→ PROMPT:
Using only the records, tally the lines with "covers" in them and state that total by itself.

→ Stored entries:
------------------------------------------------

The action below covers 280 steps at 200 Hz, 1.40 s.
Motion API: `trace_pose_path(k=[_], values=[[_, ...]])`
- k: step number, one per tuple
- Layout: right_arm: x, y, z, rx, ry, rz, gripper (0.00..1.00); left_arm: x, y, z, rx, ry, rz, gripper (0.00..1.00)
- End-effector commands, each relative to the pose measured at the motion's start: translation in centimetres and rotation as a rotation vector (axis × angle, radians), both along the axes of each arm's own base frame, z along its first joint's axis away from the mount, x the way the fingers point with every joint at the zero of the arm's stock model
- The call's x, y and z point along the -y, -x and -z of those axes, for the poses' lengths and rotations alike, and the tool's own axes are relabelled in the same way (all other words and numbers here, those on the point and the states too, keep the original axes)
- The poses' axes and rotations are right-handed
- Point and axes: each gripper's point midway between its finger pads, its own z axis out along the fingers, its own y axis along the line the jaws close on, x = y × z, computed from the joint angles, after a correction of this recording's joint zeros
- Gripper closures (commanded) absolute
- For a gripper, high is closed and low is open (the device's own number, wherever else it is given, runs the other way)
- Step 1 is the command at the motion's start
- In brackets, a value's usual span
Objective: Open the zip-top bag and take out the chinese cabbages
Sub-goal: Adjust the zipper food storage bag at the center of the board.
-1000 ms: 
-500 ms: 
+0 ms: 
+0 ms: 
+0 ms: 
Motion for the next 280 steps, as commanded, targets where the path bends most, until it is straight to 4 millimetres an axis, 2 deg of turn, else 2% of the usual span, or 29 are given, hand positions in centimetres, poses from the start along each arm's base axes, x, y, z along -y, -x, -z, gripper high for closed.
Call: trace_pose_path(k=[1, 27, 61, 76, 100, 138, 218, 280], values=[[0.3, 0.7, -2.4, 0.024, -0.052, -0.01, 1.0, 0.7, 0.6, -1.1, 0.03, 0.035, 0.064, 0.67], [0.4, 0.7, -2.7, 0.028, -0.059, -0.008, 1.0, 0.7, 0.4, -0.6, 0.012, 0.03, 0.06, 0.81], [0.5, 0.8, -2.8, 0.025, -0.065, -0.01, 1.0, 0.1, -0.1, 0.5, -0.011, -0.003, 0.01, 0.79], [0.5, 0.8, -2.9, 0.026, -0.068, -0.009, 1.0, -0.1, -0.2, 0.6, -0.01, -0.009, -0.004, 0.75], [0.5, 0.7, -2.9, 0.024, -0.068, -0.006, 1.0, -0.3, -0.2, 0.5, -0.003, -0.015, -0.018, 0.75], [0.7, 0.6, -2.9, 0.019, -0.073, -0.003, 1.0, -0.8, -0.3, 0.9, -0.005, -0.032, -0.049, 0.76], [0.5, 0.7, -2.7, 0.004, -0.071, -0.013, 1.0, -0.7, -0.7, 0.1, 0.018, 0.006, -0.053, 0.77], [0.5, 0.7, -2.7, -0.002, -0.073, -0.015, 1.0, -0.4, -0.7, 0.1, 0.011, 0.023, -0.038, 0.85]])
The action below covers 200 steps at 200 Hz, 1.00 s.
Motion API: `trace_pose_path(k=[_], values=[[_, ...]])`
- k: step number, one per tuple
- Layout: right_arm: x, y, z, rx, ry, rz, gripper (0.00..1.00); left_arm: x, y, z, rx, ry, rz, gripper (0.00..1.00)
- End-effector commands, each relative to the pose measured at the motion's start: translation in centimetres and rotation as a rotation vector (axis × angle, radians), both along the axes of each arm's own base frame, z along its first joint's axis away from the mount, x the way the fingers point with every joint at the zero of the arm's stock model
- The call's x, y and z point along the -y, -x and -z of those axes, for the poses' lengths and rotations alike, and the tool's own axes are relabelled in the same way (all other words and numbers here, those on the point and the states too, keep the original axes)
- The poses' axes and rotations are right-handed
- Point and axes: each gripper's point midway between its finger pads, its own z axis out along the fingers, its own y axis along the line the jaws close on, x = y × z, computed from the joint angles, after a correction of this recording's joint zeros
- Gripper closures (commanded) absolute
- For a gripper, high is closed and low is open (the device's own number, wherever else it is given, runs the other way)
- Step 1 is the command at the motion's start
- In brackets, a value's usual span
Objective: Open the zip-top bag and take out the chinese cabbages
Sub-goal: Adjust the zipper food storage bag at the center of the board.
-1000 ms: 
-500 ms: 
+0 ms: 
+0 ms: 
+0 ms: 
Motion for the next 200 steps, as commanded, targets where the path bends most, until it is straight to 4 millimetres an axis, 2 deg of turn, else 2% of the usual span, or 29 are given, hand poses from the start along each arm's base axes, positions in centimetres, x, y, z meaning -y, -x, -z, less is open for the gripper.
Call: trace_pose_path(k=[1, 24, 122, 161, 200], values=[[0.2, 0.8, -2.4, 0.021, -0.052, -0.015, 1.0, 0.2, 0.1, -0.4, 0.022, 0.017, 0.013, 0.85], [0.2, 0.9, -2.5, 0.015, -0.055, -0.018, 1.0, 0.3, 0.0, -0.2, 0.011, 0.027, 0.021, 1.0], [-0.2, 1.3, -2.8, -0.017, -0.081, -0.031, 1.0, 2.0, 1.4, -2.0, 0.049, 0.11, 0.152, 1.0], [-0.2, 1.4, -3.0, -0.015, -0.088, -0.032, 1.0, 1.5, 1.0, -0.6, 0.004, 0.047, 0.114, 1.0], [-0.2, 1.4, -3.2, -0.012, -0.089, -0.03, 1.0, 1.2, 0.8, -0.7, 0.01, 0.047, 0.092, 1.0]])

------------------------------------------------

→ RESULT BELOW:
2